After leaving Securities America to join the hybrid platform of LPL Financial, Chicago-based, family-run advisory firm Blyth & Associates is now facing the challenges of transitioning in the middle of the ongoing COVID-19 pandemic.
Those challenges include the fact that, due to LPL's travel ban, most of the transition support has been done virtually while everybody at Blyth & Associates has been working from home for the past three weeks, according to Bill Blyth, president of the firm, which has about $350 million in assets under management.
After Advisor Group said it was buying Securities America parent company Ladenburg Thalmann in the fall, Blyth decided to "look at all the options" available to his firm, he told ThinkAdvisor on Tuesday. And there were many options because he had received calls from major firms, including LPL, "on a regular basis," he said.

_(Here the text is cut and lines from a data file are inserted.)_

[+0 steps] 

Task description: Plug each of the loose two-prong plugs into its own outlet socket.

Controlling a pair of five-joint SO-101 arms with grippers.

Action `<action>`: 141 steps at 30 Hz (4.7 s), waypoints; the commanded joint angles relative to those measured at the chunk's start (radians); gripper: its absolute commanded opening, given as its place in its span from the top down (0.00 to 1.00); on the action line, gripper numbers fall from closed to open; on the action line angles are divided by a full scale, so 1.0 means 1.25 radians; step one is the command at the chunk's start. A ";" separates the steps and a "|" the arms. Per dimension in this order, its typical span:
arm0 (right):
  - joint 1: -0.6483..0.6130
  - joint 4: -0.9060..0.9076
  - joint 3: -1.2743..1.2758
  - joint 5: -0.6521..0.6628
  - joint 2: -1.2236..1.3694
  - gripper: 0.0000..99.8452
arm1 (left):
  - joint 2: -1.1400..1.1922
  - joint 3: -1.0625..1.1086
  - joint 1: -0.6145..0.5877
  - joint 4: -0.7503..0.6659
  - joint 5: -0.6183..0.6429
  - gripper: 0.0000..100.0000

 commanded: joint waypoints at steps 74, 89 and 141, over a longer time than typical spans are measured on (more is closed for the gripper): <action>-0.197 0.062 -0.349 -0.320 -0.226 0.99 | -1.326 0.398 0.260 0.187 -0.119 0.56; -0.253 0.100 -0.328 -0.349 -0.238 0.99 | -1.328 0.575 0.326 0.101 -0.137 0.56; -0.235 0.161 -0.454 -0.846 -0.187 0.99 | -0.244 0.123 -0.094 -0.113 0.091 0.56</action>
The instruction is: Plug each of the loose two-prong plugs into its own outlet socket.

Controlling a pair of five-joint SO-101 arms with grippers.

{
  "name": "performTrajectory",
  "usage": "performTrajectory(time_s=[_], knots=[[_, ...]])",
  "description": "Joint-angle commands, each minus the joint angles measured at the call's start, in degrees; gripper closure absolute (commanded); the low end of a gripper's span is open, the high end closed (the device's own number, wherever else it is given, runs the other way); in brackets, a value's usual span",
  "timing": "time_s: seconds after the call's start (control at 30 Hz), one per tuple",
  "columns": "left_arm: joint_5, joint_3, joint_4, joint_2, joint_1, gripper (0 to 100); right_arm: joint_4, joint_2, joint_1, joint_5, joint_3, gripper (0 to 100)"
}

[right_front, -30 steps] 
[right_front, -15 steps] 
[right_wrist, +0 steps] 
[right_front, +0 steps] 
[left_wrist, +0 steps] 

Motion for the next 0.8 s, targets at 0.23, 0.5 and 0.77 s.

"In January, we decided that LPL has the best combination of technology and people and they're also the largest and they're also one of the most financially secure" firms, he explained. LPL's enhanced digital efficiencies "will free us up to spend more time with our clients" also, he noted. LPL, therefore, presented a "very strong value proposition for my clients and for us," he told ThinkAdvisor, adding he also preferred the idea of teaming with a shareholder-based firm like LPL over being with a private investor-owned firm like Advisor Group.
The transition process started in January, his firm on Feb. 25 sent a notice to clients about the change to LPL, and the closing date of the change was March 27, he said.
It was business as usual in January, he noted. But lockdowns and shelter-in-place orders took hold in March in many major U.S. cities, including Chicago, as the transition was in full force.
"There was concern" that the Financial Industry Regulatory Authority and "our state regulators might be closed" — or at least not be able to function as normal — before the change could be approved by the regulators after all the necessary forms were completed, Blyth told ThinkAdvisor. However, "it turns out that a lot of it's done electronically now" and "the transfer did go through without a hitch," he said.
Typically during such a move, LPL representatives would come out and show how their systems and technology work, but "they couldn't do that" now because of the pandemic, he noted.